La fede cristiana, confida Moser, fa parte della vita stessa della sua gente, nel piccolo paese di Palù di Giovo. «È vero che con tre fratelli più grandi — Aldo, Enzo e Diego — siamo diventati popolari per il ciclismo, ma il vero “campione” in famiglia è un altro fratello: Claudio». Francesco ne parla con un rispetto che lo porta ad addolcire lo sguardo e il tono della voce «Claudio è frate francescano: a 10 anni è andato via da casa per studiare. Ma ricordo come fosse ora quando, tutti insieme, lo abbiamo accompagnato all’aeroporto: destinazione Boston dove ha lavorato in parrocchia per circa cinque anni. Padre Claudio ha sempre avuto lo stile missionario e ha poi proseguito il suo servizio come parroco in Canada, a Toronto».
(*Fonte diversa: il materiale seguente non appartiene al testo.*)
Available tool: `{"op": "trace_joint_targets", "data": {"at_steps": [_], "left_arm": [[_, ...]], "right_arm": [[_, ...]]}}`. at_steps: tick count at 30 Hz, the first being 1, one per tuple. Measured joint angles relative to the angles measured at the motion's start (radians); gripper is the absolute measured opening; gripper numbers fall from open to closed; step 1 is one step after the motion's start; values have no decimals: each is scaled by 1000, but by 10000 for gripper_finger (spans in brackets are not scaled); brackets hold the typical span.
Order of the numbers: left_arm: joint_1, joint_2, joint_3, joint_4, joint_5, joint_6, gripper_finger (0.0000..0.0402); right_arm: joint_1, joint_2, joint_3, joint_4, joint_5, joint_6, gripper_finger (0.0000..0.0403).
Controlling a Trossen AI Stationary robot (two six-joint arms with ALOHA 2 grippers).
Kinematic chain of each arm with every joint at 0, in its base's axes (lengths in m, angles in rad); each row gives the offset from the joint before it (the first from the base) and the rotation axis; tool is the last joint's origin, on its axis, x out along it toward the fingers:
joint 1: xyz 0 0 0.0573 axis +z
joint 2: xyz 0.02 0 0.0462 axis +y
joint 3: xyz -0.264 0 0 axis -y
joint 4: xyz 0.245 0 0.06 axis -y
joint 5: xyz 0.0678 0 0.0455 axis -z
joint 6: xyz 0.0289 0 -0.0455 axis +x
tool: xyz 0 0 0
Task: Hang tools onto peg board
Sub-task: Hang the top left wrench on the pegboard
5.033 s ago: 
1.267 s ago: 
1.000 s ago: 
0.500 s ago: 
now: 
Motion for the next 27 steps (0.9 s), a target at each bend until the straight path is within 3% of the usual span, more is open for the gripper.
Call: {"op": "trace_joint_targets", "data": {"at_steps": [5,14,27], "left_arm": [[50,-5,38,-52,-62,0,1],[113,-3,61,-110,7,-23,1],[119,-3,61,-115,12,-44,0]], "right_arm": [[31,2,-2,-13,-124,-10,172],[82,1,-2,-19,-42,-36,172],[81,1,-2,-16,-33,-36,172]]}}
«In famiglia lo abbiamo visto poco ma spiritualmente è sempre stato con noi» confida Francesco. «L’ho sempre sentito vicino anche nelle mie esperienze da ciclista, ricordando la sua ordinazione sacerdotale, con un altro compaesano, e la celebrazione della loro prima messa a Palù».
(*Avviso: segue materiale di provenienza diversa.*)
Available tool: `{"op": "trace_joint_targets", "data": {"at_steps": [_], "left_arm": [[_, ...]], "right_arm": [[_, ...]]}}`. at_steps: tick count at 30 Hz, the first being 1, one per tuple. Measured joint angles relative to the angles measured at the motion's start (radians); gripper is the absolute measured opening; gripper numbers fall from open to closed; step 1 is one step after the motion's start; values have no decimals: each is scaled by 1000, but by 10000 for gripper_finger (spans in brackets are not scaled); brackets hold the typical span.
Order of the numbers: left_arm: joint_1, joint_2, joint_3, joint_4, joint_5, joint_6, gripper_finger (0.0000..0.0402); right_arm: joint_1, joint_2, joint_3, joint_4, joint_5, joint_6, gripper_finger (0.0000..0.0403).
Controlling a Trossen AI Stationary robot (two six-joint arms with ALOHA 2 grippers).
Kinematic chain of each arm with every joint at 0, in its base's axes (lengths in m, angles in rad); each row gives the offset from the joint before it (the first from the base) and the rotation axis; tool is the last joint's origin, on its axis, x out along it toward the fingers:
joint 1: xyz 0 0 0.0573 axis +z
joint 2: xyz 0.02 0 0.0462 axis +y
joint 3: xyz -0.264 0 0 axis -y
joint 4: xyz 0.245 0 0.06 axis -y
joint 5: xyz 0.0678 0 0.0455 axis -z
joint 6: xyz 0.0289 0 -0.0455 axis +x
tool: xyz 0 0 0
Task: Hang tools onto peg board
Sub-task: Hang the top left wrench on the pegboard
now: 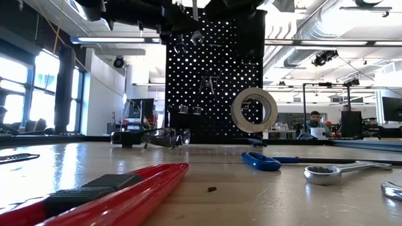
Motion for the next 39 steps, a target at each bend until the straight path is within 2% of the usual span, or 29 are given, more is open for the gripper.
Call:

La spiritualità è intrinseca nel ciclismo, rilancia Moser: «Nelle tappe del Giro d’Italia, ma si potrebbe dire in ogni gara, si pedala accanto ai santuari, soprattutto mariani. E quando scalavamo le grandi montagne quasi sempre lassù, in vetta, ecco il santuario. Sono “luoghi dello spirito” particolari e a noi ciclisti entrano nel cuore tanto che ci torniamo per allenarci o, come faccio io ormai a 74 anni, per un’esigenza personale». Moser ne ricorda tre, in particolare: i santuari di Montevergine — «che era anche il luogo delle esercitazioni quando facevo il militare» — di Tindari e del Divino Amore, alle porte di Roma, dove «ho lasciato in segno di omaggio a Maria la mia bicicletta».

Lo stesso gesto compiuto al santuario della Madonna del Ghisallo, patrona dei ciclisti, «oltretutto sulle strade del Giro di Lombardia che ho vinto due volte. Tra i tanti “ex voto” ho voluto che ci fosse, segno di gratitudine, la mia bici del record dell’ora».